Kooperationsverbot bei Hochschulen ist kontraproduktiv

Die Arbeitskammer des Saarlandes sieht das Verbot der Zusammenarbeit von Bund und Ländern bei den Hochschulen als Entwicklungsbremse. Das Land soll sich um eine Änderung des Grundgesetzes bemühen.

SAARBRÜCKEN (kud). Die Arbeitskammer des Saarlandes hat die Rücknahme des Kooperationsverbotes im Grundgesetz gefordert. Zumindest im Hochschulbereich hemme es positive Entwicklungen, heißt es im aktuellen Kammerbericht an die Landesregierung.
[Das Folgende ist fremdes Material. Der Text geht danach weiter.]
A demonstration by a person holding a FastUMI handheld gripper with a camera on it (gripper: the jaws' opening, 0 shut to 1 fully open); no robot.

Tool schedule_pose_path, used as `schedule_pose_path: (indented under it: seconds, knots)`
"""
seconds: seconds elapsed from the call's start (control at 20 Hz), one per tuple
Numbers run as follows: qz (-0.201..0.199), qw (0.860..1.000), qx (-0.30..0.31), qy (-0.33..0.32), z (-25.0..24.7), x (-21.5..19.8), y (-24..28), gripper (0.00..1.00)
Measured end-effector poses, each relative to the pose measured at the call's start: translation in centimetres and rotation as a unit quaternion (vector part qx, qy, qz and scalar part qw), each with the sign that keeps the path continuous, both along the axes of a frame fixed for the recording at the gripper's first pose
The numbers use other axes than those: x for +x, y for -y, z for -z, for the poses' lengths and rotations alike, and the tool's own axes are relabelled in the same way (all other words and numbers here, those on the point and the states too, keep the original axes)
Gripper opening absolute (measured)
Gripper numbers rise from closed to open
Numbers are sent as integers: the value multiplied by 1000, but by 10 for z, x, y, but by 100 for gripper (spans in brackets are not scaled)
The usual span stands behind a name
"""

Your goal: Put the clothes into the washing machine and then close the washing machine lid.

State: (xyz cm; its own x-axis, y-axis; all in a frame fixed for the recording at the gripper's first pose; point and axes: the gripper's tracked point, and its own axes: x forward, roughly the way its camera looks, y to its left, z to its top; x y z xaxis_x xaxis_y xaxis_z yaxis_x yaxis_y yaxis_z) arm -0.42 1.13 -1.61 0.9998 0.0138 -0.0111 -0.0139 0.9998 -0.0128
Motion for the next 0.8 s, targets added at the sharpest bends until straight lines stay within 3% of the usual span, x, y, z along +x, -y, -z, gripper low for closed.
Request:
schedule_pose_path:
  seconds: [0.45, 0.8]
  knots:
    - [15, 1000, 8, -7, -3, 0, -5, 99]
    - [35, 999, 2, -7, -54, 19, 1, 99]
Dies zeige sich etwa an der Diskussion über die Medizinische Fakultät an der Universität des Saarlandes. Der Arbeitskammer gehören alle Arbeitnehmer im Saarland als Pflichtmitglieder an. Vergleichbare Einrichtungen gibt es in Bremen, Luxemburg und Österreich.

Bildungs- und Hochschulbereich ist Ländersache

Das Kooperationsverbot war im Rahmen der Föderalismusreform 2006 von der Großen Koalition ins Grundgesetz geschrieben worden. Seitdem ist der Bildungs- und Hochschulbereich, abgesehen von wenigen Ausnahmen, reine Ländersache. Der Bund darf sich darüber hinaus auch nicht mehr an der Finanzierung der Hochschulen beteiligen.

Die Arbeitskammer verweist darauf, dass das Saarland weit über den eigenen Bedarf hinaus Ärzte ausbilde. Deshalb stelle sich nicht nur die Frage einer finanziellen Beteiligung der Nachbarländer, sondern - angesichts des Ärztemangels - auch des Bundes.

Revision des Kooperationsverbots angestrebt

Befremdlich sei es auch, dass ein seit Jahrzehnten geplantes größeres Gebäude für die Medizinische Fakultät wegen der knappen Kassen des Landes nicht gebaut werden könne. Die Landesregierung solle sich deshalb in Abstimmung mit anderen Bundesländern um die Revision des Kooperationsverbots bemühen.

Ein weiteres Kapitel des Berichts befasst sich mit betrieblicher Gesundheitspolitik. Darin empfehlen die Autoren mehr Augenmerk für Mitarbeiter mit Depressionen sowie die Festlegung von Gesundheitszielen für das Land.

Zudem regen sie ein eigenständiges Kompetenzzentrum als Anlaufstelle für die Betriebe an. Nötig sei außerdem eine engere Verzahnung von Gesundheitspolitik und dem Wissenschaftsbereich.